Corrin Brooks-Meade

Personal information
- Date of birth: 19 March 1988
- Place of birth: Enfield, London, England
- Date of death: 5 April 2025 (aged 37)
- Height: 1.90 m (6 ft 3 in)
- Position: Goalkeeper

Senior career*
- Years: Team / Apps / (Gls)
- 2006–2008: Fulham / 0 / (0)
- 2007: → Lewes (loan) / 2 / (0)
- 2007: → Darlington (loan) / 0 / (0)
- 2007: → AFC Wimbledon (loan) / 1 / (0)
- 2008–2009: Ermis Aradippou / 9 / (0)
- 2009–2013: Alki Larnaca / 12 / (0)
- 2011–2012: → Ermis Aradippou (loan) / 17 / (0)
- 2013–2014: Omonia / 3 / (0)
- 2014–2015: Nea Salamis / 16 / (0)
- 2015–2016: Ethnikos Achna / 3 / (0)
- 2016: Akritas Chlorakas / 12 / (0)
- 2017: Montana / 8 / (0)
- 2020–2021: Oroklini-Troulloi / 5 / (0)

International career
- 2015–2024: Montserrat / 23 / (0)

= Corrin Brooks-Meade =

English-born footballer (1988–2025)

Corrin Alex Brooks-Meade (19 March 1988 – 5 April 2025) was a footballer who played as a goalkeeper. He played in his native England for Fulham, where he began his career, as well as having loan spells at Lewes, Darlington and AFC Wimbledon. Born in England, he made 23 appearances for the Montserrat national team.

==Club career==

===Fulham===
Born in the Borough of Enfield, London, Brooks-Meade began his career with local club Fulham in 2006. He became a regular member of the club's reserve side, playing for the second string as early as August 2006. Brooks-Meade stayed at Fulham until 2008, but failed to make a first-team appearance. After numerous loan spells at lower-league clubs, the goalkeeper was released on 28 May 2008, along with nine other players including Carlos Bocanegra, Jari Litmanen and Tony Warner. After his release, Brooks-Meade spent a month with League One club Bournemouth, but fellow League One club Yeovil Town also made an offer promising the role of back-up goalkeeper after an initial one-week trial. However, the deal eventually collapsed and Brooks-Meade was left still without a club. He later expressed regret at not signing for Bournemouth, saying "I was a bit disappointed that I didn't stay at Bournemouth because it was likely that I would have signed a contract with them." Brooks-Meade later received an offer from Cypriot club Alki Larnaca, which he accepted.

===Loan spells===
Brooks-Meade was first sent out on loan when he joined Lewes on 12 January 2007. He made his debut the following day in a 3–1 win over Sutton United, and also played in a 1–1 draw with Newport County on 27 January. Brooks-Meade was recalled by Fulham on 29 January 2007.

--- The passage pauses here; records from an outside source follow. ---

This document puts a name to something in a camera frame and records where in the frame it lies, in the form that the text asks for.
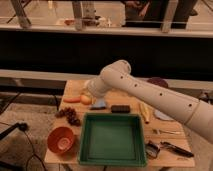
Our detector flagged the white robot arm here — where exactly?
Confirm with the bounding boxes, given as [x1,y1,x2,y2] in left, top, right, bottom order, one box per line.
[86,60,213,144]

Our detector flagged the yellow banana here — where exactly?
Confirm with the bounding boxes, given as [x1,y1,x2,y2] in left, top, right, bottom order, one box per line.
[139,103,150,124]

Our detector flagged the blue plate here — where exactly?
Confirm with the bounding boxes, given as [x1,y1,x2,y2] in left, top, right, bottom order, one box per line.
[154,110,172,121]

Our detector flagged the black stand with cable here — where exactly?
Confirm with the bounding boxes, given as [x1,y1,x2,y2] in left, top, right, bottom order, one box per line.
[0,123,29,140]

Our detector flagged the red yellow apple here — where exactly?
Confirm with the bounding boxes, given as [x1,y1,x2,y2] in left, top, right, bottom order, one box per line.
[80,95,92,105]

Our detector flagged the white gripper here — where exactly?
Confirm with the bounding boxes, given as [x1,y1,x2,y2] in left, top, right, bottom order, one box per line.
[85,80,100,98]

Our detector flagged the bunch of dark grapes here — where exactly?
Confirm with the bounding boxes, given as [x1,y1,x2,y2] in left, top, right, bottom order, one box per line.
[55,107,81,126]

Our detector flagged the purple bowl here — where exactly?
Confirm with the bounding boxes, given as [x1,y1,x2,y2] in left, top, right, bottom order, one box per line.
[148,77,168,88]

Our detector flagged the green plastic tray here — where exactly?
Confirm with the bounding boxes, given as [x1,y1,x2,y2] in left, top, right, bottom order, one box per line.
[78,113,147,167]

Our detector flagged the red bowl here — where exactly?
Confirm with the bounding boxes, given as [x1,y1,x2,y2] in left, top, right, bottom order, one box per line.
[47,127,75,155]

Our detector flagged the black rectangular block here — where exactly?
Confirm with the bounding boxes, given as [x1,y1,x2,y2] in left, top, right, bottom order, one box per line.
[111,105,130,113]

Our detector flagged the metal fork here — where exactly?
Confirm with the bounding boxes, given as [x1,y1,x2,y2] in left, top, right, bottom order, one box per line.
[153,129,181,135]

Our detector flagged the wooden table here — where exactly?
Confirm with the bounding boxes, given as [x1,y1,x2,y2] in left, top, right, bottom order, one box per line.
[45,80,195,171]

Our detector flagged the black handled knife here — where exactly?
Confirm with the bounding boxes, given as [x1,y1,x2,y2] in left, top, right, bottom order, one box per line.
[160,141,194,158]

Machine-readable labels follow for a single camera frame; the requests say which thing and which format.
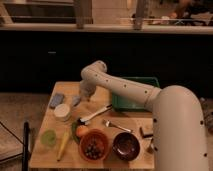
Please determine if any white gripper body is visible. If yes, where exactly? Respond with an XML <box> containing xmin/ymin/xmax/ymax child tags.
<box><xmin>79</xmin><ymin>80</ymin><xmax>96</xmax><ymax>100</ymax></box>

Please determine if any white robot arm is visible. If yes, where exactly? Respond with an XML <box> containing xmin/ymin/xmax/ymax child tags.
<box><xmin>80</xmin><ymin>60</ymin><xmax>209</xmax><ymax>171</ymax></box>

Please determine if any green plastic cup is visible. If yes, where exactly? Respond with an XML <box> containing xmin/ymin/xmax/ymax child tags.
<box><xmin>40</xmin><ymin>130</ymin><xmax>56</xmax><ymax>147</ymax></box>

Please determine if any green plastic tray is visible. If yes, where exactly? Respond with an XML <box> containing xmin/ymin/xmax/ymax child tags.
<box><xmin>107</xmin><ymin>77</ymin><xmax>161</xmax><ymax>112</ymax></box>

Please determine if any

Darlington signed Brooks-Meade on loan on 1 August 2007, with manager Dave Penney signing him on an emergency loan after an injury to the club's regular goalkeeper David Stockdale. Brooks-Meade left Darlington on 29 October without having made a first-team appearance.

In November 2007, Brooks-Meade joined AFC Wimbledon on loan, as cover for the injured Andy Little. However, he suffered a medial ligament injury to his knee on his debut against Tonbridge Angels and was soon sent back to Fulham for treatment. Brooks-Meade left Wimbledon on 14 November.

===Ermis Aradippou===
Brooks-Meade joined Ermis Aradippou in 2008. He later stated that he had joined the club because "I thought to myself that there are many countries where I can progress and gain experience as a professional footballer and also fancied a change, so decided to take the offer."

The goalkeeper saved a penalty to help Ermis to an extra–time Cypriot Cup victory over Apollon Limassol in February 2012.

===AC Omonoia===
In June 2013 Brooks-Meade signed for AC Omonoia.

===Montana===
On 4 January 2017, Brooks-Meade signed a one-and-a-half-year contract with Montana. After several games on the bench, he made his debut in a 1–0 win at FC Lokomotiv Gorna Oryahovitsa on 1 March. He left the club in June 2017 due to a relegation clause in his contract.

===Oroklini-Troulloi===
In September 2020, after three years away from club football, Brooks-Meade joined Cypriot Third Division club Oroklini-Troulloi.

==International career==
In March 2015, Brooks-Meade was called up to play for the Montserrat national team to play in their qualification ties for the 2018 FIFA World Cup. He made his debut as the starting keeper in a 2–1 loss away to Curaçao later that month. He earned his second cap on 1 April 2015 in a 2–2 draw against the same opposition.

==Death==
Brooks-Meade died on 5 April 2025, at the age of 37.